## ASSIGNMENT:
Return every line from the listing where the word "seconds" occurs.

## PROVIDED INFORMATION:

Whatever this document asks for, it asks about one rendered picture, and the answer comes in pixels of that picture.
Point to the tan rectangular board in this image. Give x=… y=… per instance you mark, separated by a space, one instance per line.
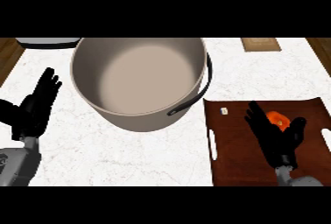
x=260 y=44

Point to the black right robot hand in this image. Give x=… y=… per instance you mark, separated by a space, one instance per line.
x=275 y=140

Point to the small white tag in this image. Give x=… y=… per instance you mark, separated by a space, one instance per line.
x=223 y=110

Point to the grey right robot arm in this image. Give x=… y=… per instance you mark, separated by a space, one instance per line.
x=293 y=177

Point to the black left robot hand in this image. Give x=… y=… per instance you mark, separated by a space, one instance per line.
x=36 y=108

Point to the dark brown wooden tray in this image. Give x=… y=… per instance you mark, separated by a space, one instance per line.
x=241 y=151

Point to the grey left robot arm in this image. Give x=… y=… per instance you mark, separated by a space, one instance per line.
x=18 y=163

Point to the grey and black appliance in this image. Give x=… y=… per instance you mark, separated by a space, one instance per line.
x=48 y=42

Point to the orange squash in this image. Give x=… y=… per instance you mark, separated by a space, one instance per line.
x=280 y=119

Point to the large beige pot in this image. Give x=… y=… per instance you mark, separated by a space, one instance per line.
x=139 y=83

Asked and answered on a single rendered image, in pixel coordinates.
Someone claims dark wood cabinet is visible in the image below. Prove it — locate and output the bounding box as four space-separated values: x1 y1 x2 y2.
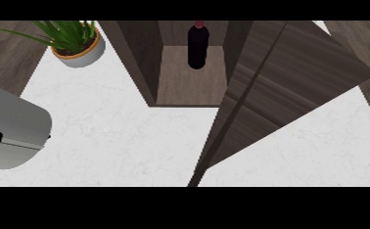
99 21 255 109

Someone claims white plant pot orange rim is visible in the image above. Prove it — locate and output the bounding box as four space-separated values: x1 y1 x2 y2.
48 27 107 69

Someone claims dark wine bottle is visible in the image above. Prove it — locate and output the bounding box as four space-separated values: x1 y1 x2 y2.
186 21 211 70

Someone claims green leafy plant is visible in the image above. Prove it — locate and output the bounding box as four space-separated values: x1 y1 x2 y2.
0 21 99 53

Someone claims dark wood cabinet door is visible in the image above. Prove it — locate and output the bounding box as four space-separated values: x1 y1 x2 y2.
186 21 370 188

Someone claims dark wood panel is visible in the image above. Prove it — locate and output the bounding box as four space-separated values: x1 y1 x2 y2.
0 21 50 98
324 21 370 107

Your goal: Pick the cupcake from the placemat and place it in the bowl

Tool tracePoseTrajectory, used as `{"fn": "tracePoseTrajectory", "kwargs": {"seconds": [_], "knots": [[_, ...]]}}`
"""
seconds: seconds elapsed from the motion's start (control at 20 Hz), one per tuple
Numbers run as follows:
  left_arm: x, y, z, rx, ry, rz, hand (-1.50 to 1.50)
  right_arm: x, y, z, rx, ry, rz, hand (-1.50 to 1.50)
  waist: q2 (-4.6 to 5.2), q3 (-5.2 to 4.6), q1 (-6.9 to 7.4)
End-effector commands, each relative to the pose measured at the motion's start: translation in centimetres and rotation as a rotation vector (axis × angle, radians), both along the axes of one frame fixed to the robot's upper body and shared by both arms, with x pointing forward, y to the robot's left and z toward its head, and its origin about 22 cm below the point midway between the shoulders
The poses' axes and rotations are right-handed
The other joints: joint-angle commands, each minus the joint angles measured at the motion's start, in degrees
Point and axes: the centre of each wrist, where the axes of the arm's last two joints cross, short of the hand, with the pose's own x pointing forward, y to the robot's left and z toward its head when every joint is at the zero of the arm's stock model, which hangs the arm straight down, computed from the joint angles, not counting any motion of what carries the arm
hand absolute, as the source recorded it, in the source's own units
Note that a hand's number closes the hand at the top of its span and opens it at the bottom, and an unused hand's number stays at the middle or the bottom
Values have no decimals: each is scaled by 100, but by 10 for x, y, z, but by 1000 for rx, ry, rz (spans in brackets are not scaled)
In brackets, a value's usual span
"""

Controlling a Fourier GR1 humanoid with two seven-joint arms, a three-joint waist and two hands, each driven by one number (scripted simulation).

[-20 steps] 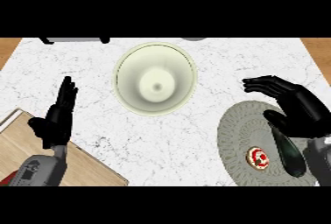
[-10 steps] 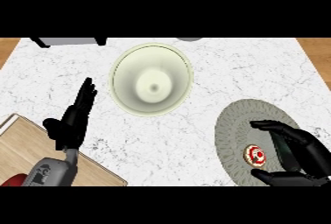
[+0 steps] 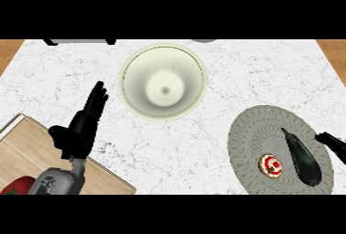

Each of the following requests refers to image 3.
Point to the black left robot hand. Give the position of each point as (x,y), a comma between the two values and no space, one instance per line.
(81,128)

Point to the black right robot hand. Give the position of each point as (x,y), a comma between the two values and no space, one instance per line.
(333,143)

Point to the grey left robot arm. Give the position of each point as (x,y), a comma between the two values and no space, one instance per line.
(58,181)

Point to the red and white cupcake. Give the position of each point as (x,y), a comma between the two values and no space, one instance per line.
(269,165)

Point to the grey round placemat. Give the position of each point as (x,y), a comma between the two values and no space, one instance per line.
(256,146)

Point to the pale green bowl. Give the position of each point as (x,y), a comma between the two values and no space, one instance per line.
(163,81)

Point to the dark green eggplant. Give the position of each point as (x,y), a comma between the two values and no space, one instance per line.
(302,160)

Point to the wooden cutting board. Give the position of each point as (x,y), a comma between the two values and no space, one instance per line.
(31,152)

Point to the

* * *

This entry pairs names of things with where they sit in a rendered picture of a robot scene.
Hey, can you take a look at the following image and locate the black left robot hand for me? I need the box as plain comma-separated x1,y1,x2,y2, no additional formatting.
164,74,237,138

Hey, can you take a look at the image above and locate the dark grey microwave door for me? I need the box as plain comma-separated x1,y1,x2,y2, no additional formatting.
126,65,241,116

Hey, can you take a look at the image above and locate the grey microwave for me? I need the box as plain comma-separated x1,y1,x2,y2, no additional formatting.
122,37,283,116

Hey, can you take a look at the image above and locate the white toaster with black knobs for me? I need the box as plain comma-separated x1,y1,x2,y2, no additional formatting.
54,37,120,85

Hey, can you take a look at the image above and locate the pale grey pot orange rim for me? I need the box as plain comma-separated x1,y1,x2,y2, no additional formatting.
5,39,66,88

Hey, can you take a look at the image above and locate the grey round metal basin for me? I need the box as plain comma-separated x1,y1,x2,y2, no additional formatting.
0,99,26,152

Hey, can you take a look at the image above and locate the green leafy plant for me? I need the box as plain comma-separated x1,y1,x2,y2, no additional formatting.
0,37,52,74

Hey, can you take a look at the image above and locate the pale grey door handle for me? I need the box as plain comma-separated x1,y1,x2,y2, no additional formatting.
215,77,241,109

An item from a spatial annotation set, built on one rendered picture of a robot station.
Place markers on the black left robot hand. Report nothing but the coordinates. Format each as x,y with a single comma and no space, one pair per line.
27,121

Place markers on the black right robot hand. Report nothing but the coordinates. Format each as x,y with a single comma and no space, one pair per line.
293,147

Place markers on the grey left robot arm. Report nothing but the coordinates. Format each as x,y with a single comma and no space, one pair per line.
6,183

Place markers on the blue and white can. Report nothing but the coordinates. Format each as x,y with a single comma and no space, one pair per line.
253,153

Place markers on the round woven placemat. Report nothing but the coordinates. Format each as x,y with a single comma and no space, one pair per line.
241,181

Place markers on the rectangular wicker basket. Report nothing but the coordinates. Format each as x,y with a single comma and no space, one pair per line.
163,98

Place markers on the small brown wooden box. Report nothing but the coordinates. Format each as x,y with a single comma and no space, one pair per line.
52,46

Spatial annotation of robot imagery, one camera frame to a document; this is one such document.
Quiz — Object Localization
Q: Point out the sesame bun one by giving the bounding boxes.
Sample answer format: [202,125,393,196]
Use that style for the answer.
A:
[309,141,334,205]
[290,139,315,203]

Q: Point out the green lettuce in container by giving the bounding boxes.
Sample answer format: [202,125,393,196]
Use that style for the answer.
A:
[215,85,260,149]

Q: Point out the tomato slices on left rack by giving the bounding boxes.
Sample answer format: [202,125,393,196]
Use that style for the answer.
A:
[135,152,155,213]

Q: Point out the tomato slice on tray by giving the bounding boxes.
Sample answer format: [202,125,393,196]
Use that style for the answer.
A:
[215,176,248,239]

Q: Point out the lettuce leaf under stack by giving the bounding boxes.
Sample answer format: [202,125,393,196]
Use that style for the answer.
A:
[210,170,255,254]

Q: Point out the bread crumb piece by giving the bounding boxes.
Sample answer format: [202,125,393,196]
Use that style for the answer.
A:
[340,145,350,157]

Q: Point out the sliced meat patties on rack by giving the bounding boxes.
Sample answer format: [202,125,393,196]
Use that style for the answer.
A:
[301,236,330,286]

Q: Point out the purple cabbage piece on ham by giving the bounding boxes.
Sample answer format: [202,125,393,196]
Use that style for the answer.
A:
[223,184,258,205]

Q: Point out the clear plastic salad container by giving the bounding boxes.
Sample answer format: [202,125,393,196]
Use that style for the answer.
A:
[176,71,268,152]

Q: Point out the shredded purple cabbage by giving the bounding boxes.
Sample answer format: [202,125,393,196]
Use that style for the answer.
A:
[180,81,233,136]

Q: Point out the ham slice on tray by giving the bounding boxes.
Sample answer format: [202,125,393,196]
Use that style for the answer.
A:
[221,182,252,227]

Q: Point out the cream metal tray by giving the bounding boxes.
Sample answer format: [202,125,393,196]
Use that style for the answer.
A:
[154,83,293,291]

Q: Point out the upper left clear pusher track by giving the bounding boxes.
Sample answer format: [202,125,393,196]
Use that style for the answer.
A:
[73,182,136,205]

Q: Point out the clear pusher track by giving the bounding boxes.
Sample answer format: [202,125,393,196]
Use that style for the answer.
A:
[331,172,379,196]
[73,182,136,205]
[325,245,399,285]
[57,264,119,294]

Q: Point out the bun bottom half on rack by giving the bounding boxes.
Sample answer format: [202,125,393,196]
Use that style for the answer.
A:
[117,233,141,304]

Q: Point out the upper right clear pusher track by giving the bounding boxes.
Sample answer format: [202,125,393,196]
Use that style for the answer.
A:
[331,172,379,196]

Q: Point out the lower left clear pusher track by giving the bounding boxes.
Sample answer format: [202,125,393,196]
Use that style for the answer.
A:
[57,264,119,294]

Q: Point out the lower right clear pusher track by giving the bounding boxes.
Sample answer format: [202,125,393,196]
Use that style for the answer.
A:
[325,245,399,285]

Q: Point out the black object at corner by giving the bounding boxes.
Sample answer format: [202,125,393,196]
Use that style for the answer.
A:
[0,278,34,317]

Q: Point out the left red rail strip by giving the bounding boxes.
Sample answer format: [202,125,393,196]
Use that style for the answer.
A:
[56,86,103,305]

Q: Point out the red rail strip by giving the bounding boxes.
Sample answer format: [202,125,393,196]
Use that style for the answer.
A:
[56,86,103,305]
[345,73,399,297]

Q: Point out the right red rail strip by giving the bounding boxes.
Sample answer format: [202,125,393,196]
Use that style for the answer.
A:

## COMPLETED EXERCISE:
Tool tracePoseTrajectory, used as `{"fn": "tracePoseTrajectory", "kwargs": {"seconds": [_], "knots": [[_, ...]]}}`
seconds: seconds elapsed from the motion's start (control at 20 Hz), one per tuple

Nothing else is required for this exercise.